Sulindac and other
NSAIDs have been widely studied as potential chemopreventive agents for
colon cancer. Short-term studies have shown
adenomatous polyps to regress in patients with
familial adenomatous polyposis (FAP). In this study the effect of
sulindac on
cancer as an endpoint was evaluated in ApcMin mice, a preclinical model of FAP with an Apc mutation in
codon 850 that leads to gastrointestinal
adenomas and
carcinomas. Three groups of mice were studied all of which were fed AIN-76A diet: one group was fed AIN-76A diet alone, a second group received
sulindac 200 p.p.m. premixed in the diet and a third group received
sulindac 180 p.p.m. added in
drinking water. ApcMin mice were killed 9 weeks after feeding was initiated. Mice receiving
sulindac developed fewer
tumors in the intestine overall; the major decrease in
tumor development after
sulindac was seen in the small intestine regardless of route of administration.

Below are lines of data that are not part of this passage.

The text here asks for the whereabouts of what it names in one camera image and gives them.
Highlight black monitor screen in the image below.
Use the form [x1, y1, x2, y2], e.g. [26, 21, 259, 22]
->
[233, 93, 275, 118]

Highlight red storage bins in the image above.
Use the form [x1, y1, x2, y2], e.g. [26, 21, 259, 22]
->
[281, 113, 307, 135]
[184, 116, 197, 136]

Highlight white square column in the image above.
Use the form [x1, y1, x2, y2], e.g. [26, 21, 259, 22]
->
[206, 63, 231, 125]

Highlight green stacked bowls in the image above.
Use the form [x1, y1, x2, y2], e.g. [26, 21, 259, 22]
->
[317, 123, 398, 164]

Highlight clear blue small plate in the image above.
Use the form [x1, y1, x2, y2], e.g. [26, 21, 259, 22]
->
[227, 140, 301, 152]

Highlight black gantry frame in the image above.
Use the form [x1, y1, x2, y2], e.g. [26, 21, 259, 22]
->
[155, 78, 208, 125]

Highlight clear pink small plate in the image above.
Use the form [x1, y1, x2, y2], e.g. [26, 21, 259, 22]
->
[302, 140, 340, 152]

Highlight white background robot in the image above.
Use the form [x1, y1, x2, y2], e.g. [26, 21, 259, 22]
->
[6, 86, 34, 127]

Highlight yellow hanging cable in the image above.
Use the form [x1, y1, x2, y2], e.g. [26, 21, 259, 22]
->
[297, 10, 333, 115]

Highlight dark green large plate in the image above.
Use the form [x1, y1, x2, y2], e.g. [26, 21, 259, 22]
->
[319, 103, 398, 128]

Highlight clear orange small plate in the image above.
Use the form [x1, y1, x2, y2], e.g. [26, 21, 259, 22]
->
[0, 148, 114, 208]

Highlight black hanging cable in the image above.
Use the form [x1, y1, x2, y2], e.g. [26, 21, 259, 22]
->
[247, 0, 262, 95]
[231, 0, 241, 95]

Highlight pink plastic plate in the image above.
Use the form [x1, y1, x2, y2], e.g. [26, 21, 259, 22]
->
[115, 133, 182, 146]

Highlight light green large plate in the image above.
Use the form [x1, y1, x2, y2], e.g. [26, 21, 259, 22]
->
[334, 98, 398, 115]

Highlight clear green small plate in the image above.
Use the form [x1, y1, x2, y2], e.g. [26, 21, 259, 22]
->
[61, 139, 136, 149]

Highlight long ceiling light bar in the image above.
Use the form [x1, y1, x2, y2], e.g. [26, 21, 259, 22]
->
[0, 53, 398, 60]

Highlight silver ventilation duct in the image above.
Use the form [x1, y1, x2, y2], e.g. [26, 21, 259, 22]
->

In the large intestine, however,
sulindac significantly increased the incidence, multiplicity and volume of
tumors in the colon of ApcMin mice, a regional response to
sulindac differing from previous reports. Quantitative measurements of apoptosis, Bax and
Bcl-xL protein expression in the ApcMin mice revealed the ratio of Bax/Bcl-xL expression and apoptosis increased in the small intestine but decreased in the cecum, consistent with the regional
tumorigenesis observed after
sulindac. These findings thus suggest involvement of Bax and apoptosis in
tumors developing after
sulindac treatment in this mouse model.